* **Your assignment**
What lines of the material hold the string "rail"? Pull each of them out.

**** Dataset entries ****

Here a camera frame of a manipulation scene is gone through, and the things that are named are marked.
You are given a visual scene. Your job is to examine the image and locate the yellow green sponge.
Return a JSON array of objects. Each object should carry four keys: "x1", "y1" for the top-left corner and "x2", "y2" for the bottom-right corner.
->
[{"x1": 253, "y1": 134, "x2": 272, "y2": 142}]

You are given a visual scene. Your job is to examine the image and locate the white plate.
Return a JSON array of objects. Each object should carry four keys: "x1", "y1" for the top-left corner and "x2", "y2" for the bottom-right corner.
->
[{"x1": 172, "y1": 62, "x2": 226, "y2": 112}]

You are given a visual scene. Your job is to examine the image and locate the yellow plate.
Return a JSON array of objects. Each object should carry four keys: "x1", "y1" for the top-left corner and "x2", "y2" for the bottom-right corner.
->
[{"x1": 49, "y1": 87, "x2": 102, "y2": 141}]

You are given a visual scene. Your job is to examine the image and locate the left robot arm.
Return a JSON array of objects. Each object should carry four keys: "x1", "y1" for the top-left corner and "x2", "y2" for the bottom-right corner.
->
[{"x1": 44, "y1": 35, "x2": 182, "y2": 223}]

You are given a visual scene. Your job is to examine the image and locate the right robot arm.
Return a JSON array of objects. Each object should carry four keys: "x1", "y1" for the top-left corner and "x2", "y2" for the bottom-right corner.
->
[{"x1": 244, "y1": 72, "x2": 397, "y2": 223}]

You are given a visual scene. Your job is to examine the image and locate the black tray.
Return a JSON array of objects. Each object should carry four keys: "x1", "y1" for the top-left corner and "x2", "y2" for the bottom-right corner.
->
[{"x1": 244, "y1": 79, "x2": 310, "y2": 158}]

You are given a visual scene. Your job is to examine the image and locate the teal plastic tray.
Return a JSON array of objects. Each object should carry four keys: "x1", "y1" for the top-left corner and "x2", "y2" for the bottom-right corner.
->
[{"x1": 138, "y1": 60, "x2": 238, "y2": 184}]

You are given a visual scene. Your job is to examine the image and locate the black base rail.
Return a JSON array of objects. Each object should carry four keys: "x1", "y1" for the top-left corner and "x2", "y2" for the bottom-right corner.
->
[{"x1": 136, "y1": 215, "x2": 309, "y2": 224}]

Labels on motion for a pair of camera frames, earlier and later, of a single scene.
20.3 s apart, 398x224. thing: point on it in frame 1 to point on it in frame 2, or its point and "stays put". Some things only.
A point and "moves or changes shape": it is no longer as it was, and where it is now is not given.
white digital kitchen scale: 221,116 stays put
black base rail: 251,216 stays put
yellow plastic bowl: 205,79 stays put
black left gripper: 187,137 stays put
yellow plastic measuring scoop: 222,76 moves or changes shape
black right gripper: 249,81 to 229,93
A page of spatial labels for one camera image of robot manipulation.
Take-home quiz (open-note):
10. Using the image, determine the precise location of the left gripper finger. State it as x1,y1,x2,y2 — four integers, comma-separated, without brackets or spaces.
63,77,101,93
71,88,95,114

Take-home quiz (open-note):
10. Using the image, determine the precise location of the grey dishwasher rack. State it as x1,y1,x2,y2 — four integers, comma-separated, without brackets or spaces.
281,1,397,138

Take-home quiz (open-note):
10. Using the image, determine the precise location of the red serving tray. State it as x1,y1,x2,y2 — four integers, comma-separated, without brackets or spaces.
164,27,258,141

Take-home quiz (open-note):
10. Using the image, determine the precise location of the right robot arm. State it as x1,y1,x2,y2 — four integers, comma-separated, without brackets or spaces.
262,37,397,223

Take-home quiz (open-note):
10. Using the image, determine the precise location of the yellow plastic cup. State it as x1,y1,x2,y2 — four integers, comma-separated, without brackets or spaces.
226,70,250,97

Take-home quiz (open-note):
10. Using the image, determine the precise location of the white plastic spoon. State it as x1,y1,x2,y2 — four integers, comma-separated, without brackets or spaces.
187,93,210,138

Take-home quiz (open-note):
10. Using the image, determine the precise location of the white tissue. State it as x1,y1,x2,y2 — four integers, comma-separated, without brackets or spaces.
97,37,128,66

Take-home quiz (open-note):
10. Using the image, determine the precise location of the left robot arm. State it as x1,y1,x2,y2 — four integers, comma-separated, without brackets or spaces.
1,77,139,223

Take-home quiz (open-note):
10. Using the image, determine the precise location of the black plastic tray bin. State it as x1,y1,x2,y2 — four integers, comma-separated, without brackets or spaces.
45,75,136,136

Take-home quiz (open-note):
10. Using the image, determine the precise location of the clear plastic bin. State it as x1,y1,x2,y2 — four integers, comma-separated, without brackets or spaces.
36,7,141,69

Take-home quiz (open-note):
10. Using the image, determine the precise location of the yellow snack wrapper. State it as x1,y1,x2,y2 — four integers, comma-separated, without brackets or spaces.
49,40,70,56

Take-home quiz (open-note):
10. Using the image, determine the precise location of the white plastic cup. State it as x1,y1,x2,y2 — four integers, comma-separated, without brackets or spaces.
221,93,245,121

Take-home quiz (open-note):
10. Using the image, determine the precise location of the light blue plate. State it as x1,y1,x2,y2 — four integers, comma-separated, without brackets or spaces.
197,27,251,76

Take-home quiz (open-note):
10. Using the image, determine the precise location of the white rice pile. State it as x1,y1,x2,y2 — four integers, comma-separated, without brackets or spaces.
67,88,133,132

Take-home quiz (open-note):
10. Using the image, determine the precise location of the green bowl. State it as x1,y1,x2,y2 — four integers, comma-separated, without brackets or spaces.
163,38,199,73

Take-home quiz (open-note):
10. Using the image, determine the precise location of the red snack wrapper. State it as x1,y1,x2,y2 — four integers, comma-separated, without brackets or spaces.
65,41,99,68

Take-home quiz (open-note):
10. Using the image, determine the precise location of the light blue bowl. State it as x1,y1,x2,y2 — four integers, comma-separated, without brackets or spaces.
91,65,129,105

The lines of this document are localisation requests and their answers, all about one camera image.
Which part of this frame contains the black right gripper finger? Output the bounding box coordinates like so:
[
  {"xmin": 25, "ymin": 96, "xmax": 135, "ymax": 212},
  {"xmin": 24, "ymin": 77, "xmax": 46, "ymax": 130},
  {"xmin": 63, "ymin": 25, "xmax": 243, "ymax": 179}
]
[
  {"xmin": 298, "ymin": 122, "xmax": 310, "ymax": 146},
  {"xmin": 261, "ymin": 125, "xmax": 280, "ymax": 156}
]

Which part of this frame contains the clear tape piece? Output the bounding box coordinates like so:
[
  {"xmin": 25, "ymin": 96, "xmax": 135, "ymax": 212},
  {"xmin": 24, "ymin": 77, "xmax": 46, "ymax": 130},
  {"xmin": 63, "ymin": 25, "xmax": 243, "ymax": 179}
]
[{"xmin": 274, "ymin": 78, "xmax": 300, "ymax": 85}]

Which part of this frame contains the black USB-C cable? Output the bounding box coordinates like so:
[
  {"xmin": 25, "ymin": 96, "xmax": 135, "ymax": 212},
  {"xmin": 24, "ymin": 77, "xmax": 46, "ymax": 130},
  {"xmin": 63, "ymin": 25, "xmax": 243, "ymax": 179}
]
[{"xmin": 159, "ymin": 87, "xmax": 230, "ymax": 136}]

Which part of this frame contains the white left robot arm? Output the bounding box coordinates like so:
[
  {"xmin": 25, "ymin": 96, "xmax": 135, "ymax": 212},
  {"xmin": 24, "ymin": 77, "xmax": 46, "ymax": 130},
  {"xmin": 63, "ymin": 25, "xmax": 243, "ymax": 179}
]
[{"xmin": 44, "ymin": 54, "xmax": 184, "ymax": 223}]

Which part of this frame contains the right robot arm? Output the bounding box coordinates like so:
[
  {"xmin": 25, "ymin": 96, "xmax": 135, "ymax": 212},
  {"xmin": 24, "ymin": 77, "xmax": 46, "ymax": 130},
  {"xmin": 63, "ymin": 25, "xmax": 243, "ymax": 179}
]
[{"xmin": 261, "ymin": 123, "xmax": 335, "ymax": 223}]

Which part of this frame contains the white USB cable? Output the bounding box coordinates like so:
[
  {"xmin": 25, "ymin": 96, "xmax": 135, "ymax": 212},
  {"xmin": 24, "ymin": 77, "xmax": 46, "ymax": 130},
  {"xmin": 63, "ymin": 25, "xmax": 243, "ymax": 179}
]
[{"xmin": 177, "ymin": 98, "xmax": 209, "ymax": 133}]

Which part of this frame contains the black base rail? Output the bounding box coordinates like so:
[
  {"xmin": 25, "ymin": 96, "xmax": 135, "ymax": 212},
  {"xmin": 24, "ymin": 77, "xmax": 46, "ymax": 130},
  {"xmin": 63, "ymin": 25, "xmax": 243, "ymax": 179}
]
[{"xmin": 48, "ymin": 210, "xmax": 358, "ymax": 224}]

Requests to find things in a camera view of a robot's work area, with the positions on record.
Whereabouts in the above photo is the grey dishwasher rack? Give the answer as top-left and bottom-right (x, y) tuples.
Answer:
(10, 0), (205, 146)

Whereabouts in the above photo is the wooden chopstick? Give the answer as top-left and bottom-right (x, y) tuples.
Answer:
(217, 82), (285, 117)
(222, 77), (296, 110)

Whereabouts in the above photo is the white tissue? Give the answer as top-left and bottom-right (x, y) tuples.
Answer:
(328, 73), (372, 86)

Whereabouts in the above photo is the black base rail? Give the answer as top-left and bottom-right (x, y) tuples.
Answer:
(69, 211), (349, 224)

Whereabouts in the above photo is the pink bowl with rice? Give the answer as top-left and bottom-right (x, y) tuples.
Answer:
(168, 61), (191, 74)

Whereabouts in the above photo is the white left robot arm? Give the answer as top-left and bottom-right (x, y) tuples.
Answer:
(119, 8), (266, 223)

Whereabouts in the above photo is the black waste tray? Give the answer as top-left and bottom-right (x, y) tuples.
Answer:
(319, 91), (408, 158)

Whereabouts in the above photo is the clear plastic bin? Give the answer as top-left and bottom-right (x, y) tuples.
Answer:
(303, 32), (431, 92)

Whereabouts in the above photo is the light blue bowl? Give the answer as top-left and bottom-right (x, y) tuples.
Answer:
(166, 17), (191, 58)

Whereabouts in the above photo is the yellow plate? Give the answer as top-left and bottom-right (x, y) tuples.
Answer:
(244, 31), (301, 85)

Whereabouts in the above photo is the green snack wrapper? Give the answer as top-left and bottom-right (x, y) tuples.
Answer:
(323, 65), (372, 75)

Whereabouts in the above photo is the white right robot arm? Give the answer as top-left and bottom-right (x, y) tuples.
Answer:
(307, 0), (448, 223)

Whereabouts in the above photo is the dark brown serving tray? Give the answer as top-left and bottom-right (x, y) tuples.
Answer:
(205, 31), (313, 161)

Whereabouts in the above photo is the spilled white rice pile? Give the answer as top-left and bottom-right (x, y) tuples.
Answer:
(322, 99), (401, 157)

****

* **Answer box**
You are given a visual scene. Your job is to examine the image and locate the black base rail.
black base rail: 251,216 stays put
Which part of this frame contains the black base rail? Output the bounding box coordinates like so:
Whereabouts in the above photo is the black base rail? Give the answer as top-left and bottom-right (x, y) tuples.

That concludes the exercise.